Memorial Sloan Kettering Cancer Center New York, NY
M. T. McMillan1, D. R. Gomez2, M. Reyngold2, C. Hajj2, D. A. Roth OBrien1, C. H. Crane2, M. Gönen3, M. Bott4, A. J. Schoenfeld5, and P. B. Romesser2; 1Department of Radiation Oncology, Memorial Sloan-Kettering Cancer Center, New York, NY, 2Department of Radiation Oncology, Memorial Sloan Kettering Cancer Center, New York, NY, 3Department of Epidemiology and Biostatistics, Memorial Sloan-Kettering Cancer Center, New York, NY, 4Department of Surgery, Memorial Sloan-Kettering Cancer Center, New York, NY, 5Department of Medicine, Memorial Sloan-Kettering Cancer Center, New York, NY
Purpose/Objective(s): Anti-programmed cell death protein 1/programmed death-ligand 1 (anti-PD-[L]1) immunotherapypromotes systemic anti-tumor immunity through expanding neoantigen-specific CD8+ T cells, but it is less effective in patients with liver metastases. Nearly 20% of non-small cell lung cancer (NSCLC) patients develop liver metastases, and these patients are characterized by fewer and less active effector T cells. Preclinical work investigating this phenomenon has shown that liver metastases cause systemic immunosuppression through siphoning neoantigen-specific CD8+ T cells from systemic circulation with subsequent macrophage-mediated intrahepatic death.

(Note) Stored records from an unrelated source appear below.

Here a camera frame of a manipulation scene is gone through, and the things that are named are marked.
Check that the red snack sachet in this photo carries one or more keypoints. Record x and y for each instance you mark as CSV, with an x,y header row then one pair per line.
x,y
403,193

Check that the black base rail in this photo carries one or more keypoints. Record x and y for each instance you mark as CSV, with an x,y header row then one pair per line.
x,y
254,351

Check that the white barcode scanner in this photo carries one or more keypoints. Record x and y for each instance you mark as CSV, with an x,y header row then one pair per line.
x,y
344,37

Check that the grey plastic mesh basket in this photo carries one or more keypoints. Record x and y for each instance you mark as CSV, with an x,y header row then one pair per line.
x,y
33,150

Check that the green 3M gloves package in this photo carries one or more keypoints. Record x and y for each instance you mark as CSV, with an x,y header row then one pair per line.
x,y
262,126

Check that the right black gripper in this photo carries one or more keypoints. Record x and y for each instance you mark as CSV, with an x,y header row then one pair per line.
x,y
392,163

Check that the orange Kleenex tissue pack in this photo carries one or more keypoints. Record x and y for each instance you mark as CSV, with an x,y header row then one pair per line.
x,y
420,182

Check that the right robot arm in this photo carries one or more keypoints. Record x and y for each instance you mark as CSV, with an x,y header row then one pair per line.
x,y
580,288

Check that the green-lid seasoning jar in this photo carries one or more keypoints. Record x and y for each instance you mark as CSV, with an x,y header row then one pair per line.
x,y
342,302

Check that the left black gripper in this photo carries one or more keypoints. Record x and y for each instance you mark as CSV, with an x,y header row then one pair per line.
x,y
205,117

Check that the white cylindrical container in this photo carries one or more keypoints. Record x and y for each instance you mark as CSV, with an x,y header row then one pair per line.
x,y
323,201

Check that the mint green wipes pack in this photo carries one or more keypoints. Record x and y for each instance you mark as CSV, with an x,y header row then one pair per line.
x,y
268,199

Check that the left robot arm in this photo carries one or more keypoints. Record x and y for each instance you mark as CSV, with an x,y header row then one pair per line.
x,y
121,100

Preclinical models have shown that liver metastasis-directed radiotherapy can reverse this systemic immunosuppression and sensitize tumors to anti-PD-(L)1 therapy; however, it is unknown whether liver metastasis-directed stereotactic ablative radiotherapy (L-SABR) can sensitize tumors to anti-PD-(L)1 in human NSCLC. This trial is designed to determine if L-SABR, when added to first-line standard-of-care anti-PD-(L)1-based immunotherapy +/- chemotherapy, can improve median progression-free survival (PFS) in patients with metastatic NSCLC involving the liver. Materials/
Methods: TheHAMMER-NSCLC Trial is a randomized phase II study planned to enroll 68 patients with newly diagnosed metastatic NSCLC – without known targetable EGFR, ALK, BRAF, or ROS1 alterations – involving the liver and at least one extrahepatic site. Patients will be randomized 1:1 to standard-of-care anti-PD-(L)1 immunotherapy +/- platinum-based chemotherapy (Arm 1) or standard-of-care treatment plus L-SABR (Arm 2). Patients can be enrolled and randomized up to the start of cycle 3 of immunotherapy. For patients in Arm 2, it is preferred that L-SABR be completed prior to initiating standard-of-care anti-PD-(L)1 therapy. L-SABR must be completed prior to the 3rd cycle of anti-PD-(L)1 or within 45 days of anti-PD-(L)1 therapy initiation, whichever is sooner. The primary endpoint is PFS. Secondary endpoints include the safety and tolerability of L-SABR when added to standard-of-care anti-PD-(L)1 immunotherapy, overall survival, and hepatic progression. Correlative objectives include characterizing how L-SABR remodels the liver tumor immune microenvironment and comprehensively profiling how L-SABR remodels the systemic T cell response. The study needs 68 patients combined in the two arms to demonstrate an improvement in PFS with a hazard ratio of 0.6 to provide 80% power with a one-sided alpha of 10%. Results: Pending full accrual. Conclusion: Pending full accrual. TheHAMMER-NSCLC Trial (NCT05657873) was activated on 12/9/2022 and recruitment is ongoing.